I scoffed. “I’ll ignore the fact you lifted that from a movie about the world’s end. What about ambition? What if one of your cells wants to set itself up above the others?”

“Let them, as long as they’re aren’t taking from those around them.”

“And if they do?”

“What do you call a cell left growing unchecked, Chloe? It’s a cancer. You cut it out before it kills the rest of you.”

“Some might call that tyranny.”

“Tell that to masses dying because their leaders won’t share.”

“Like you didn’t share your way off a dying planet?”
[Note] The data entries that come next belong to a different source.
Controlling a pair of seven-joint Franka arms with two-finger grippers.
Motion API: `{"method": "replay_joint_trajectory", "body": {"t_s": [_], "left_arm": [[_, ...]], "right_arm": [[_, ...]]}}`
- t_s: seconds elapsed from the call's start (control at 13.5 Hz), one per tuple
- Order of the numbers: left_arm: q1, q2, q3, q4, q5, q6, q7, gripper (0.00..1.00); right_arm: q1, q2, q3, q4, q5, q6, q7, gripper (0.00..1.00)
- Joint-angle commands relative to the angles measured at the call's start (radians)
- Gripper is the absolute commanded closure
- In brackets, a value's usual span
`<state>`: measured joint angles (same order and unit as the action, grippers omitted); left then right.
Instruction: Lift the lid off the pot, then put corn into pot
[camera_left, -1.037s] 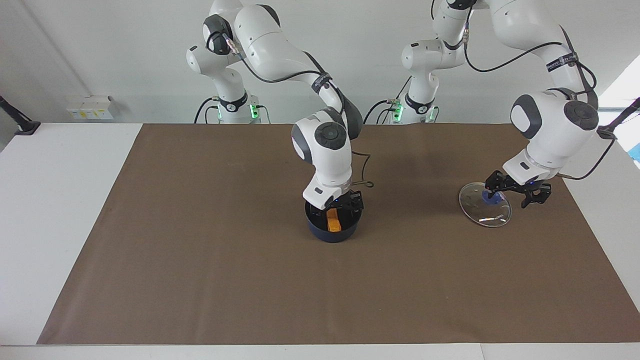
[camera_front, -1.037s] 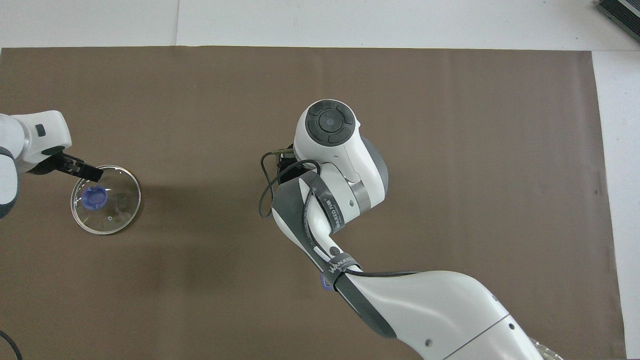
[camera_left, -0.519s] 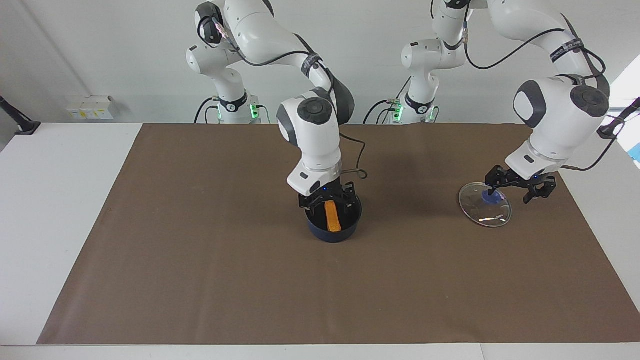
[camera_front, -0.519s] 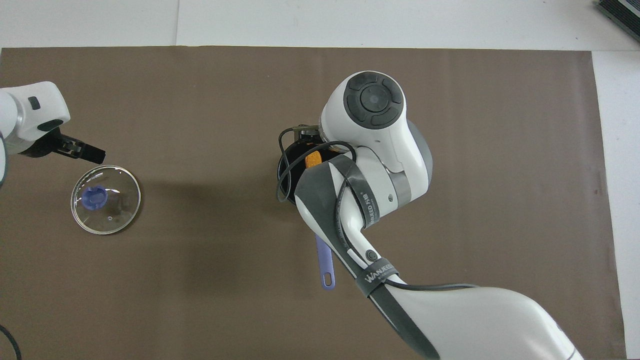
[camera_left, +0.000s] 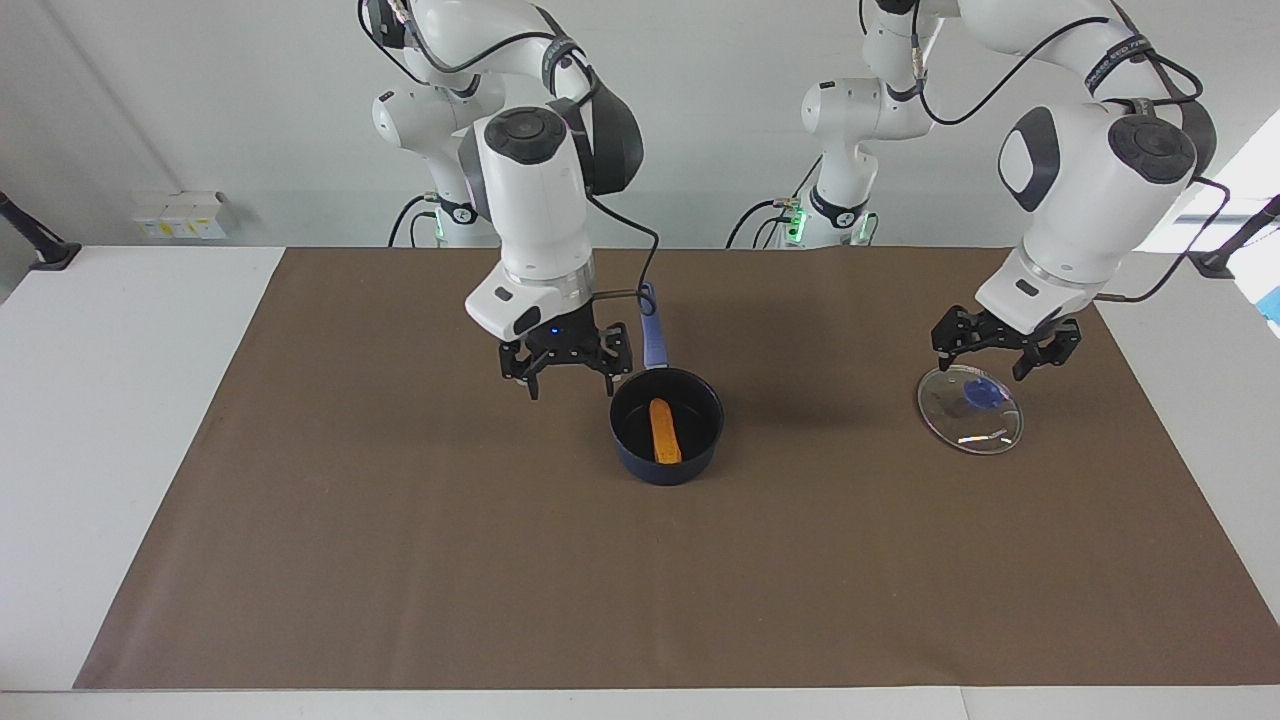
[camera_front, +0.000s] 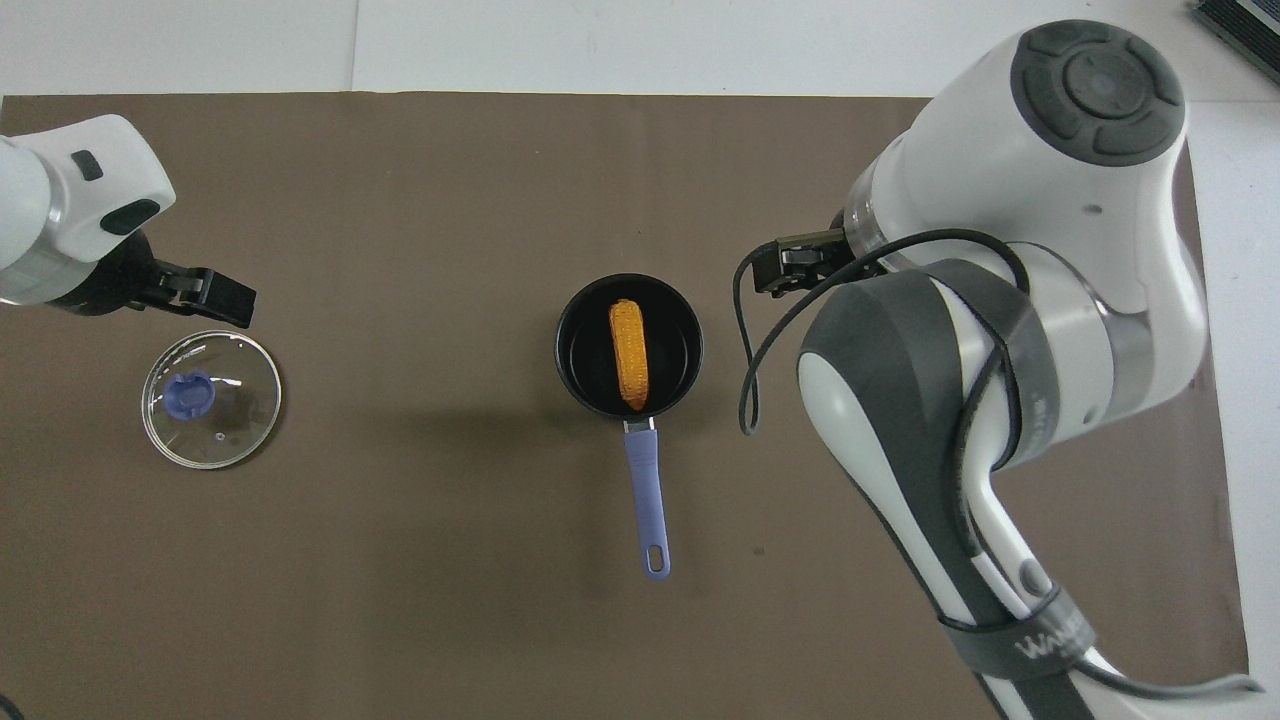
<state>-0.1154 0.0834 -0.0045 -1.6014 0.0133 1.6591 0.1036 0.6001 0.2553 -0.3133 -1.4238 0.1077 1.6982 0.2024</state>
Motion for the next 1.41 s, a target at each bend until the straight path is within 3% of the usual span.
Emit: {"method": "replay_joint_trajectory", "body": {"t_s": [0.0, 0.3, 0.52, 0.96, 1.33], "left_arm": [[0.029, -0.048, 0.027, -0.006, -0.018, -0.067, -0.001, 0.0], [0.063, -0.077, 0.02, 0.006, -0.009, -0.14, -0.001, 0.0], [0.062, -0.07, 0.018, 0.11, -0.003, -0.277, 0.004, 0.0], [0.065, -0.108, 0.021, 0.055, -0.015, -0.268, 0.005, 0.0], [0.062, -0.105, 0.021, 0.06, -0.016, -0.249, 0.007, 0.0]], "right_arm": [[0.004, -0.122, 0.008, -0.144, 0.001, -0.037, -0.081, 0.0], [0.004, -0.275, 0.007, -0.395, -0.016, -0.028, -0.159, 0.0], [-0.028, -0.294, 0.005, -0.421, -0.048, -0.043, -0.207, 0.0], [-0.221, -0.353, 0.005, -0.443, -0.106, -0.084, -0.328, 0.0], [-0.308, -0.37, 0.005, -0.469, -0.137, -0.092, -0.34, 0.0]]}}
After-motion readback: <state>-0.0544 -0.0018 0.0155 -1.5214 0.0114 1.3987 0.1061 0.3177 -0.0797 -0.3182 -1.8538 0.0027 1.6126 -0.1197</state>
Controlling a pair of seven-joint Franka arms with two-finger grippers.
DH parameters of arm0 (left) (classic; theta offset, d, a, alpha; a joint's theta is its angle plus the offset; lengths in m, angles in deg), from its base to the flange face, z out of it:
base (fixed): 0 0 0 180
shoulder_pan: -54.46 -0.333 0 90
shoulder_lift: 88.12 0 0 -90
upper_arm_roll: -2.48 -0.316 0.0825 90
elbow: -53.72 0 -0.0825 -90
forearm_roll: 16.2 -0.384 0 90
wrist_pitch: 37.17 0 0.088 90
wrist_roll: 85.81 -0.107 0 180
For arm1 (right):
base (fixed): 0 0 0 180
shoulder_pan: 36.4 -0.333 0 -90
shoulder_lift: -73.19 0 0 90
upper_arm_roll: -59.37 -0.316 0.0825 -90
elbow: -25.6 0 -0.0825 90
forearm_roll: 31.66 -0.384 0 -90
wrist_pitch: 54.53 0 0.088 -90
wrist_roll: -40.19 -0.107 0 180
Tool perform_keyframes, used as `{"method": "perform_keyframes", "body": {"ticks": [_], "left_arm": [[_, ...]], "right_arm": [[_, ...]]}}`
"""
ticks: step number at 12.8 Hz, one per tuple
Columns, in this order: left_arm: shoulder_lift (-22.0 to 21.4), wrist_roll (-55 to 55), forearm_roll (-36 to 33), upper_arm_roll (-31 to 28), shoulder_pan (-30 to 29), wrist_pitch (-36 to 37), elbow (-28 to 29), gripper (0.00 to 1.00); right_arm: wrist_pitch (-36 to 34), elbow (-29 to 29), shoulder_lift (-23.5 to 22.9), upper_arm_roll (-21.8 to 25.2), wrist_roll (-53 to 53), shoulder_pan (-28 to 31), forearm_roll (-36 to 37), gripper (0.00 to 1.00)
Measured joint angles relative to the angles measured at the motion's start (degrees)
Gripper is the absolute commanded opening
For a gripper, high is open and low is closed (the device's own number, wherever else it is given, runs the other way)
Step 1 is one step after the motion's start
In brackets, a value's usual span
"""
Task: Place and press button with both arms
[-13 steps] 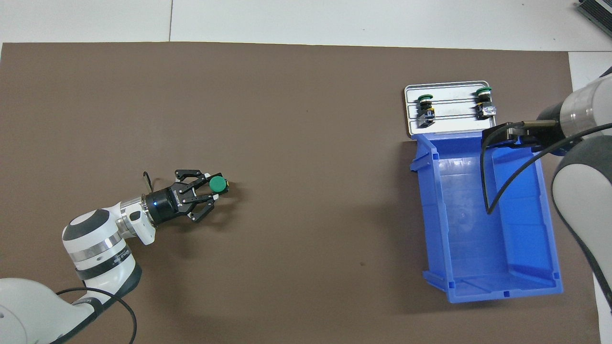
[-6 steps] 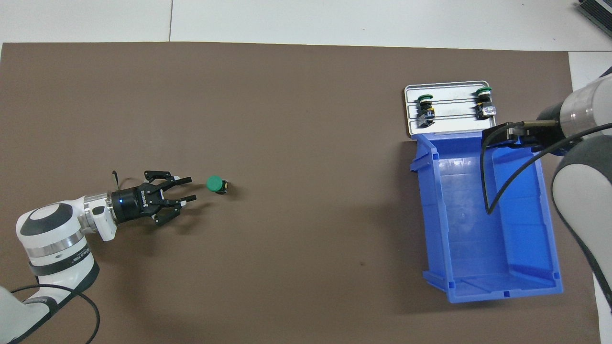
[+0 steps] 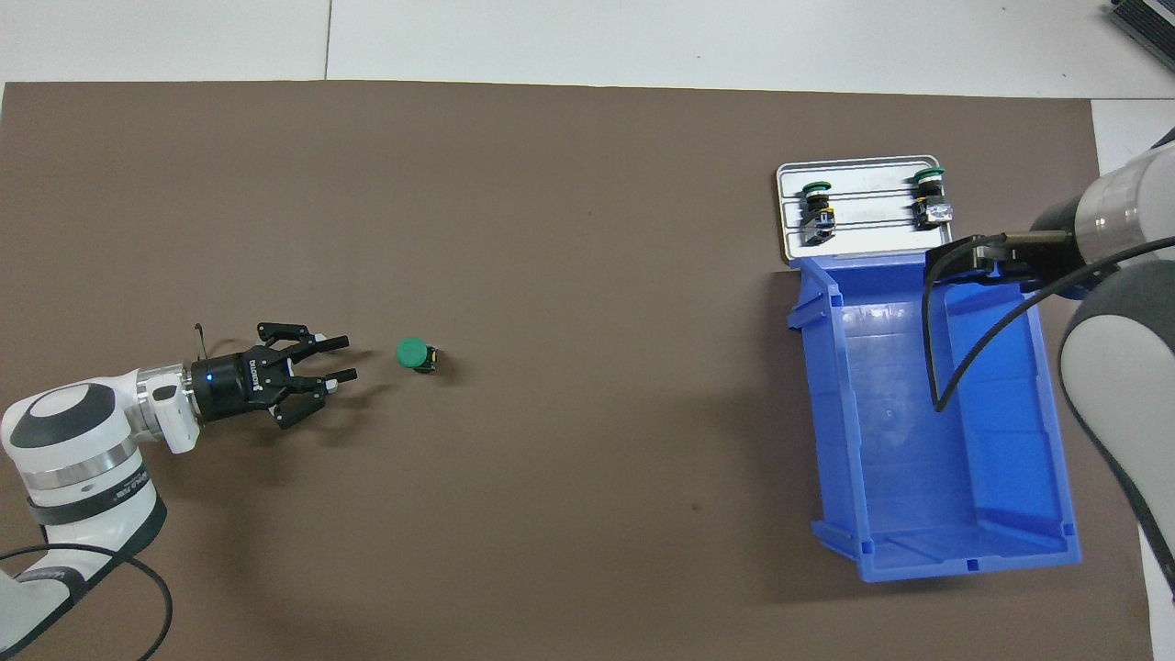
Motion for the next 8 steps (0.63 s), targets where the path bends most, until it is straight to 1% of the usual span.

James’s glare intensified. A red vein bulged from the side of his temple. This is it, I thought. This was when I got to see the real James Kinsley. His brows creased, his vein popped, his hands gripped the armrests until their knuckles turned white and he locked eyes on mine, ground his teeth with a guttural growl and showed me who he really was.

By welling up.

“If I could have saved them, I would have!”

He pushed away from the seat again, this time spinning towards the elevator. When it didn’t come quickly enough, he fled around back, to the staircase, and I was left alone without any clue how to follow.

I strapped myself back into the seat and flicked through my tablet, trying to uncover everything, anything to fill the gaps in my knowledge. One app listed drone numbers, half active despite the upturn. I clicked on one, watching recordings of the Earth from the last few hours.

Melting buildings and then a superstorm, and now all the cameras seemed stuck upside down. One found a survivor standing on scaffold outside a building. A scratch on the lens obscured the man’s face but everything else was clear. He dropped a bottle off the edge of what had been the top floor of an apartment block, now the bottom dangling over sky. The bottle spun into the swirling stew of clouds below. The man swayed on drink, watching it fall. Then he raised a leg out, screamed at the world, opened his arms and stepped forward.

Shit. It was a suicide.

The man fell forwards, off the edge. Slowly. Maybe gravity wasn’t as strong upside-down, but his feather fall allowed him the time to change his mind and twist in mid-air to grab a winch trailing beneath him. It ran a few feet before it stopped, and he clung to it, looking down, back to the camera. When he caught his breath, he tossed his head back and wailed silently through the screen. He almost looked like my ex’s best friend, but he curled into a ball at the end of the rope to sway there before I could get a good look.

Below the recording window, a dozen comments showed the footage was already trending. Five minutes into outer space and we were back to binging screen data. I turned it off in disgust, hoping the man would be alright.

A whole five seconds passed before I checked if he was.